Problem requirements:
Find each line of the material below in which the word "parts" occurs, and return it.
>>>>
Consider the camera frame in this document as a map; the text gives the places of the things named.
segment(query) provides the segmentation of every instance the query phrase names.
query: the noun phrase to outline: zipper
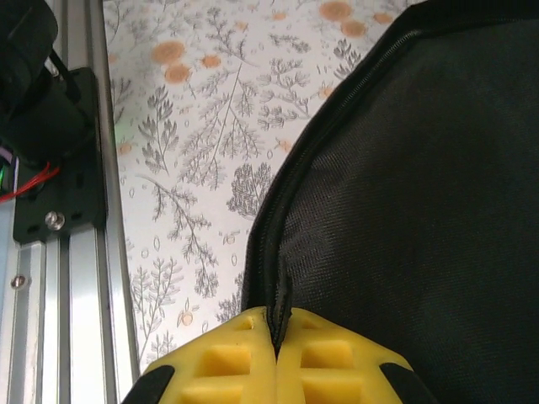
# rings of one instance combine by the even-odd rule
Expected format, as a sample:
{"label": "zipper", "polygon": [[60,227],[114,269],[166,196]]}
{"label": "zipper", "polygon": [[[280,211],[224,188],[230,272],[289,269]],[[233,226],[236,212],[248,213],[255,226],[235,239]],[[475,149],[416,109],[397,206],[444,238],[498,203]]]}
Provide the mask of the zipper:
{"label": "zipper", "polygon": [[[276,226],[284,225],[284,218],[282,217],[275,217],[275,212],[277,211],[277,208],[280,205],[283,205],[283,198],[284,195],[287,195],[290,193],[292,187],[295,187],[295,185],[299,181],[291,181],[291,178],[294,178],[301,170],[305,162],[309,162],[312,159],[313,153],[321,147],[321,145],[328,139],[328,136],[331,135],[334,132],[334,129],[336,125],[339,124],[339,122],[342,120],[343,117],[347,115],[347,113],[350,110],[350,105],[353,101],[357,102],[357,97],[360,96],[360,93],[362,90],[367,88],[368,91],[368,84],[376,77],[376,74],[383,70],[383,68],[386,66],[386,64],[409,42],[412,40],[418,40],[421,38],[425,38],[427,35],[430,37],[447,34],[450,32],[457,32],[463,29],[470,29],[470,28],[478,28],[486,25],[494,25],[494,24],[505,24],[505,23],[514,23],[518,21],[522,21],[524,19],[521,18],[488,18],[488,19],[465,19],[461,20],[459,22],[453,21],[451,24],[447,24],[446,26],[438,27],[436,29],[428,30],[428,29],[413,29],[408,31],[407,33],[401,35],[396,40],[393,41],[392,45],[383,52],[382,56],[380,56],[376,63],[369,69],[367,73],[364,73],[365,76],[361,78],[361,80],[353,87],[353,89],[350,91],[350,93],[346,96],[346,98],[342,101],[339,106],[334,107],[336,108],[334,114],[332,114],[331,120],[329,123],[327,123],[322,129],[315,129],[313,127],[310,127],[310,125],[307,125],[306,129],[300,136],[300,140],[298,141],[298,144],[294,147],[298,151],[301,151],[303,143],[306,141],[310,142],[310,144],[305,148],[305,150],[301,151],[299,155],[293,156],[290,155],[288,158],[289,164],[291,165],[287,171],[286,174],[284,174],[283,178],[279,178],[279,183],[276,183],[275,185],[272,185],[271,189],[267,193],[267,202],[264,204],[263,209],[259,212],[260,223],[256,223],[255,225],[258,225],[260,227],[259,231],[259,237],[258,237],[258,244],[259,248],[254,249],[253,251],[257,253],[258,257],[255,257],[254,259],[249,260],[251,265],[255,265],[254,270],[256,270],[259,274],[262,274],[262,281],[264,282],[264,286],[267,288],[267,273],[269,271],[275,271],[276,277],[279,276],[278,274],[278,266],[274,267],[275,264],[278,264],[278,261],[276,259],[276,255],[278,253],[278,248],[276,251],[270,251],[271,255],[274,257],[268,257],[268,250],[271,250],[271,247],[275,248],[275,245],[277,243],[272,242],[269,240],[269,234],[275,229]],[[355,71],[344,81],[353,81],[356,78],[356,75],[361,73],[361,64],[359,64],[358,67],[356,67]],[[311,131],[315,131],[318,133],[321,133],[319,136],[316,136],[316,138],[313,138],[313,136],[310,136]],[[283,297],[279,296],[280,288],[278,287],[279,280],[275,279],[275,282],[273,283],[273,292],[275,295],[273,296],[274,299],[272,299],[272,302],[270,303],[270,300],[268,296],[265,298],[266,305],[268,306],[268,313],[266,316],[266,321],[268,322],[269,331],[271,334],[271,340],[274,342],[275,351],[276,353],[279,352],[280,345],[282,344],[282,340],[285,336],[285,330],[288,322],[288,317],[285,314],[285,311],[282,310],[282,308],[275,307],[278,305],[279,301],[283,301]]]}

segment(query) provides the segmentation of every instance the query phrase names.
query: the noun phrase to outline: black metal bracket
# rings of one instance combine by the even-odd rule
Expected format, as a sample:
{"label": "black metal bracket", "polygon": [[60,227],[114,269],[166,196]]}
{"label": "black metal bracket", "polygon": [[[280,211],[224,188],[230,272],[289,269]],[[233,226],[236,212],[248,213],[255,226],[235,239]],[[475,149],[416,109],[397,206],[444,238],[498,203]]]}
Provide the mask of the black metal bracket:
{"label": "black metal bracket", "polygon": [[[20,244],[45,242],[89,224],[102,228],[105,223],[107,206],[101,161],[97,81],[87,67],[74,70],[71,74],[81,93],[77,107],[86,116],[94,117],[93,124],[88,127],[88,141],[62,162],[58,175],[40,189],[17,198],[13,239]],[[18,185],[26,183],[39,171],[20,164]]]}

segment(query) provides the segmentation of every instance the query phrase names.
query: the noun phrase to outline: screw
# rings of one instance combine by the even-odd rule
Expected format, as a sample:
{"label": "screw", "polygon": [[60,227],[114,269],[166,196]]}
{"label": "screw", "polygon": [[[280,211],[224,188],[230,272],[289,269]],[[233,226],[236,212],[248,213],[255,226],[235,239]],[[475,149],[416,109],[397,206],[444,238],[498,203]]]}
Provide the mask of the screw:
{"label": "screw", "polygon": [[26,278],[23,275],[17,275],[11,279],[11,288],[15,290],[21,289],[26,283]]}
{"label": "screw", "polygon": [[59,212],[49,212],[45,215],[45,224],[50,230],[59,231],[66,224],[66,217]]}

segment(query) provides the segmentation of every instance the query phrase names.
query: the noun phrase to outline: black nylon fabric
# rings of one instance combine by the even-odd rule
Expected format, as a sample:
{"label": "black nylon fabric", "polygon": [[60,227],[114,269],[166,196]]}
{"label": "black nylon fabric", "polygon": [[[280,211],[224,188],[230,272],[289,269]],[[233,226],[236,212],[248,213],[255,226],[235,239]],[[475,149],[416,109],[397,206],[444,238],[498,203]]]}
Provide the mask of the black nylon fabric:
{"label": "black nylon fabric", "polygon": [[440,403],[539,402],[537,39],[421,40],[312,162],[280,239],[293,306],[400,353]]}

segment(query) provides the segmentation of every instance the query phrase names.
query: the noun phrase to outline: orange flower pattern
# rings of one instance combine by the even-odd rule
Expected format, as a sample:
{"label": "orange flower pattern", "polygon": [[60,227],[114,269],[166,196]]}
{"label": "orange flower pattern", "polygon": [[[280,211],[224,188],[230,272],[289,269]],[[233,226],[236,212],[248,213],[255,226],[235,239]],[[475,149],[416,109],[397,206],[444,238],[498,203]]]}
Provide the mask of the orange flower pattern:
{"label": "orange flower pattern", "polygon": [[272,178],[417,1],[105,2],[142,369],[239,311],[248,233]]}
<<<<
>>>>
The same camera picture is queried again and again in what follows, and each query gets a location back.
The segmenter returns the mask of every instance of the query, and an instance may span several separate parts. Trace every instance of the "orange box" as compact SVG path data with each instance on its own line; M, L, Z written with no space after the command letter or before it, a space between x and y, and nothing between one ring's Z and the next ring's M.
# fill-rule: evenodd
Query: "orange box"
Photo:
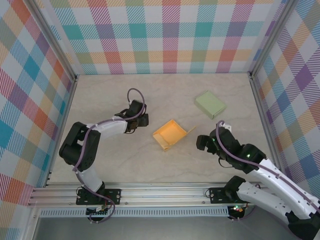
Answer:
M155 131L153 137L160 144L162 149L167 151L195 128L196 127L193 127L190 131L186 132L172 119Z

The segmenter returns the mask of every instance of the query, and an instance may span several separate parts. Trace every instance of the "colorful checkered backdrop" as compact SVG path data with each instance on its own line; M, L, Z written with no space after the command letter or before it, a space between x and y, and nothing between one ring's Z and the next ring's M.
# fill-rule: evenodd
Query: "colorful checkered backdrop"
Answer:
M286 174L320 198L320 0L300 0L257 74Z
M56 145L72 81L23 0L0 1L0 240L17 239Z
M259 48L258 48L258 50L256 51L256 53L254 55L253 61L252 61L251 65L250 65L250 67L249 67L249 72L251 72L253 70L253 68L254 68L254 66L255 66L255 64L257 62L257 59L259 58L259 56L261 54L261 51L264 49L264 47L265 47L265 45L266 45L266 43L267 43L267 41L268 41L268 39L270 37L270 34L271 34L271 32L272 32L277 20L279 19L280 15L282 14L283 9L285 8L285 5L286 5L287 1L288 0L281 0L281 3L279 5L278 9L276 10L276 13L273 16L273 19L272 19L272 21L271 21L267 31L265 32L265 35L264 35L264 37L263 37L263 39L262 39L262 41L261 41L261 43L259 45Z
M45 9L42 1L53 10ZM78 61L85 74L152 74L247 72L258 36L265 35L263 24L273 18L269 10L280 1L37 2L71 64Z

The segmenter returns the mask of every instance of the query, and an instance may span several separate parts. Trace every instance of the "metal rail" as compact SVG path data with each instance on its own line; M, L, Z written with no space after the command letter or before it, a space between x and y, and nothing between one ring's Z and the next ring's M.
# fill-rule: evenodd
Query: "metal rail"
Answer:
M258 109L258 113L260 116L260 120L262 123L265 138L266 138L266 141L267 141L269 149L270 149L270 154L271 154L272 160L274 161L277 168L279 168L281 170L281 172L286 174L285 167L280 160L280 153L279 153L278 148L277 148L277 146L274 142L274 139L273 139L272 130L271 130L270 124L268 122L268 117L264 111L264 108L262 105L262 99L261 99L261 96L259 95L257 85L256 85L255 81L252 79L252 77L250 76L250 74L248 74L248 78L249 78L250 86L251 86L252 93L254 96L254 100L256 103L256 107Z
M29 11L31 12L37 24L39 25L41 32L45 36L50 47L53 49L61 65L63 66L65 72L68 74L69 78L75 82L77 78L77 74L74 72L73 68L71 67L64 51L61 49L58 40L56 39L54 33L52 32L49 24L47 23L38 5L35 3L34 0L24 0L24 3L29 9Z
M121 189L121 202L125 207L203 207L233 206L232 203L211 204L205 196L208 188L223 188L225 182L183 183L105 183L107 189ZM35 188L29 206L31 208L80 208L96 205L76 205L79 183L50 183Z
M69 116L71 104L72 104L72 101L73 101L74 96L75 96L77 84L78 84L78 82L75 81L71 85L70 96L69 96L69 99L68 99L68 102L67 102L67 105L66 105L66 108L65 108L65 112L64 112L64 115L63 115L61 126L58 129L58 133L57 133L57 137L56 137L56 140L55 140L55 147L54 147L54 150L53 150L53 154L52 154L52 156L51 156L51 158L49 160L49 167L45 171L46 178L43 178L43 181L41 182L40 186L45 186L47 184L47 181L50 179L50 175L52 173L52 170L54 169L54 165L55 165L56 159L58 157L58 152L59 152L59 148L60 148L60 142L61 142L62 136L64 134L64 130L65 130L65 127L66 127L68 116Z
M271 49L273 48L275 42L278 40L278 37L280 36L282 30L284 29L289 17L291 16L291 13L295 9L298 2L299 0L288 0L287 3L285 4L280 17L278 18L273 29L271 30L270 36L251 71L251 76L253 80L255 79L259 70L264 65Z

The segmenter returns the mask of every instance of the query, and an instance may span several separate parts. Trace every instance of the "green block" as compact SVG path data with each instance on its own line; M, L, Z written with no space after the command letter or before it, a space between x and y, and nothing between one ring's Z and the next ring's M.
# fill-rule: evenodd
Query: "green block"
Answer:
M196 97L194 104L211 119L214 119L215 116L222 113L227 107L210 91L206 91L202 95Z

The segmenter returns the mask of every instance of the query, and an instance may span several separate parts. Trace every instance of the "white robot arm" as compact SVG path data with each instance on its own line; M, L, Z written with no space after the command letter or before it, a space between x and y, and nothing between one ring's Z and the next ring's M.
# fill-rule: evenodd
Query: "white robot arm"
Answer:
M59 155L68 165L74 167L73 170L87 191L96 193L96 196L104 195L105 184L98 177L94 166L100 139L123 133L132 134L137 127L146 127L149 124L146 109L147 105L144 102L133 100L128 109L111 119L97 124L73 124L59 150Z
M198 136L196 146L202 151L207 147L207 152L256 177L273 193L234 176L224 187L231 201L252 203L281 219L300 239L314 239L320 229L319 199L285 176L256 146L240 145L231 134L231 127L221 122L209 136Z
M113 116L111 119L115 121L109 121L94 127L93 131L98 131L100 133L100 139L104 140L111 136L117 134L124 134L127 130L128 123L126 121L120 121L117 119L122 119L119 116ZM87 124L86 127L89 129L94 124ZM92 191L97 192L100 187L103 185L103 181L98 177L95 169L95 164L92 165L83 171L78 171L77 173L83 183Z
<<<<
>>>>
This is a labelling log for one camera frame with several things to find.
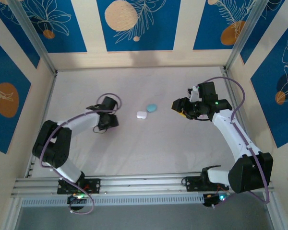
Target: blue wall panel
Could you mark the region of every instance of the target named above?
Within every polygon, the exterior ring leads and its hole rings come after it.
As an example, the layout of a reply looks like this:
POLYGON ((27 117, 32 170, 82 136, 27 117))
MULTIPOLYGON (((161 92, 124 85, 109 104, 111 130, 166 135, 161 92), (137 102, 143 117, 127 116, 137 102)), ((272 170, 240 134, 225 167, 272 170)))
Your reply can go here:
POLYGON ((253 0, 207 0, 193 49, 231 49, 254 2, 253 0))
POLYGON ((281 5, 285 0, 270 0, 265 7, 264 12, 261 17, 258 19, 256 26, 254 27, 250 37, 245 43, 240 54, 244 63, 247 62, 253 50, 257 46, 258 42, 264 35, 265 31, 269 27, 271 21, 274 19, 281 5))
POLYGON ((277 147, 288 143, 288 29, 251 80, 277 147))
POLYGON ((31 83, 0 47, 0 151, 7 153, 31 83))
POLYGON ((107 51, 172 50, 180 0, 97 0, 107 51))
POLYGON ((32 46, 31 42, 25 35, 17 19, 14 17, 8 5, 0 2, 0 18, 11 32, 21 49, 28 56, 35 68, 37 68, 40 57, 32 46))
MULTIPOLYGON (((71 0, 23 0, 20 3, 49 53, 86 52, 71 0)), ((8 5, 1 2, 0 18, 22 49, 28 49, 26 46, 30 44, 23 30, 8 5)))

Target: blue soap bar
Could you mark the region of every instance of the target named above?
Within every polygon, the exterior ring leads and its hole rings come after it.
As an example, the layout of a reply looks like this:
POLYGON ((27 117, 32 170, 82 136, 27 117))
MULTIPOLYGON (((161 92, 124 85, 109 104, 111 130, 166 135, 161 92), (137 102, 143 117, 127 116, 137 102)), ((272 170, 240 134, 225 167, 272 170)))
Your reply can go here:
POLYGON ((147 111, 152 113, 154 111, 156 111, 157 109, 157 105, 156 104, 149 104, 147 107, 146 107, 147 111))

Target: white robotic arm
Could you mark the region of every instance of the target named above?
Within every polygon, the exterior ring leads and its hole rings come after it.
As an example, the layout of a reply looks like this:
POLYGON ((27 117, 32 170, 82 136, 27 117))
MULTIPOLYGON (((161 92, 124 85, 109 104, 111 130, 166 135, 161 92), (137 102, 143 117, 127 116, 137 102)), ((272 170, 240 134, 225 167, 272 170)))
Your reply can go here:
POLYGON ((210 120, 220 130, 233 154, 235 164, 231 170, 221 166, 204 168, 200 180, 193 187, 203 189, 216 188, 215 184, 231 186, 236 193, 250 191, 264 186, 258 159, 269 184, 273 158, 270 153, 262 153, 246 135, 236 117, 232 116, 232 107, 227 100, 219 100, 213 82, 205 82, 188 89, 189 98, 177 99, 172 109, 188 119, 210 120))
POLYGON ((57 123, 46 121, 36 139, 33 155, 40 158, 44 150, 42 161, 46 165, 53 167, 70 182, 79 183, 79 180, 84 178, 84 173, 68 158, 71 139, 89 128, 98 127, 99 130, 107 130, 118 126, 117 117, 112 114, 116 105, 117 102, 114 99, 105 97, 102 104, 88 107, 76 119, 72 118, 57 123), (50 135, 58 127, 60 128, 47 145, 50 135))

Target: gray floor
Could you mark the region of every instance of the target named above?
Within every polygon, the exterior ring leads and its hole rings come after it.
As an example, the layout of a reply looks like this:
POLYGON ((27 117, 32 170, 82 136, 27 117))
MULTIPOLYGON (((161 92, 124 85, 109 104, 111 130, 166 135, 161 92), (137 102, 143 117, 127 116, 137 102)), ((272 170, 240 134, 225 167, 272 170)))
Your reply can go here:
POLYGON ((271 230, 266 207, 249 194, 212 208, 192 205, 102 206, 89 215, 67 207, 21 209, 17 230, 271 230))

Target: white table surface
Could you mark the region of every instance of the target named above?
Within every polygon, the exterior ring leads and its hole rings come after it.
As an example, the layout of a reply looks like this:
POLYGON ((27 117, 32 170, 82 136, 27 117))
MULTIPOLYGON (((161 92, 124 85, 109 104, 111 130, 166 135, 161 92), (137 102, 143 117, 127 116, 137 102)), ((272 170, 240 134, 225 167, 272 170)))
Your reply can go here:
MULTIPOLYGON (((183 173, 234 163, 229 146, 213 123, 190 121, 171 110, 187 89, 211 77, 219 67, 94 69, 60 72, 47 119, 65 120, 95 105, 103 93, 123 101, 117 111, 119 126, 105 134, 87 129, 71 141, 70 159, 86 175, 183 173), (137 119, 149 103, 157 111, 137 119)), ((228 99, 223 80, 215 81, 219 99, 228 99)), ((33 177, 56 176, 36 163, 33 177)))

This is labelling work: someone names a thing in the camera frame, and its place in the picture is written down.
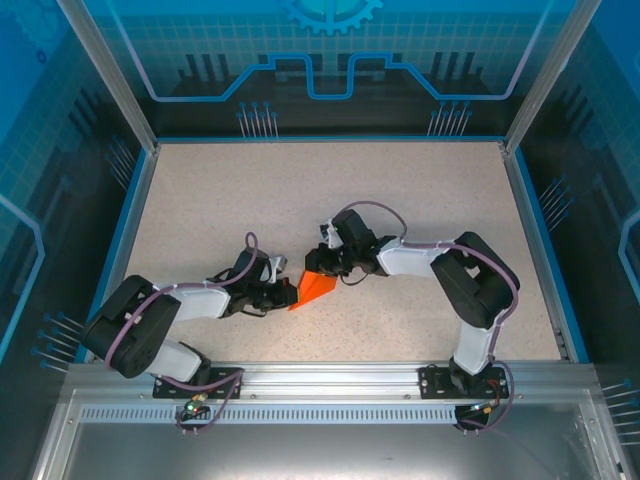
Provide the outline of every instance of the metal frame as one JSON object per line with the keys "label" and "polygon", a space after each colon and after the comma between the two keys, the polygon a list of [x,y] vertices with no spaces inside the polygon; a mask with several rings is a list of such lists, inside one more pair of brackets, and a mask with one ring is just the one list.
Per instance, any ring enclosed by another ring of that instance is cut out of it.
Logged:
<<<<
Reply:
The segmenter returns the mask of every instance of the query, and an instance may span several separate parts. Trace every instance of the "orange box" as compact SVG path data with each instance on its own line; M, L, Z written with no space after the command letter or before it, a space between x and y, and nothing between one ring's Z and the next ring's M.
The segmenter returns the mask of every instance of the query, and an instance may span several separate parts. Trace every instance of the "colorful checkered backdrop" as compact SVG path data with each instance on its own line; M, L, Z written with no space after the command letter or before it, a space between x and y, and nothing between one ring's Z and the next ring's M.
The segmenter returns the mask of every instance of the query, and an instance may span several separate parts. Trace every instance of the "metal rail" as compact SVG path data with each instance on its own line; M, L, Z written with no space after the command letter or before it, a space between x and y, and nothing between one ring's Z and the next ring's M.
The segmenter returns the mask of every instance of the query, and an instance may span several separate parts. Trace every instance of the "green block" as compact SVG path data with each instance on its own line; M, L, Z written with no space after the command letter or before it, a space between x and y, and nothing between one ring's Z and the next ring's M.
The segmenter returns the mask of every instance of the query, and an instance may span several separate parts. Trace every instance of the "white robot arm" as compact SVG path data with each instance on its own line; M, L, Z written with no space after the command letter or before it, a space between x and y, and nothing between one ring's Z and the next ring's M.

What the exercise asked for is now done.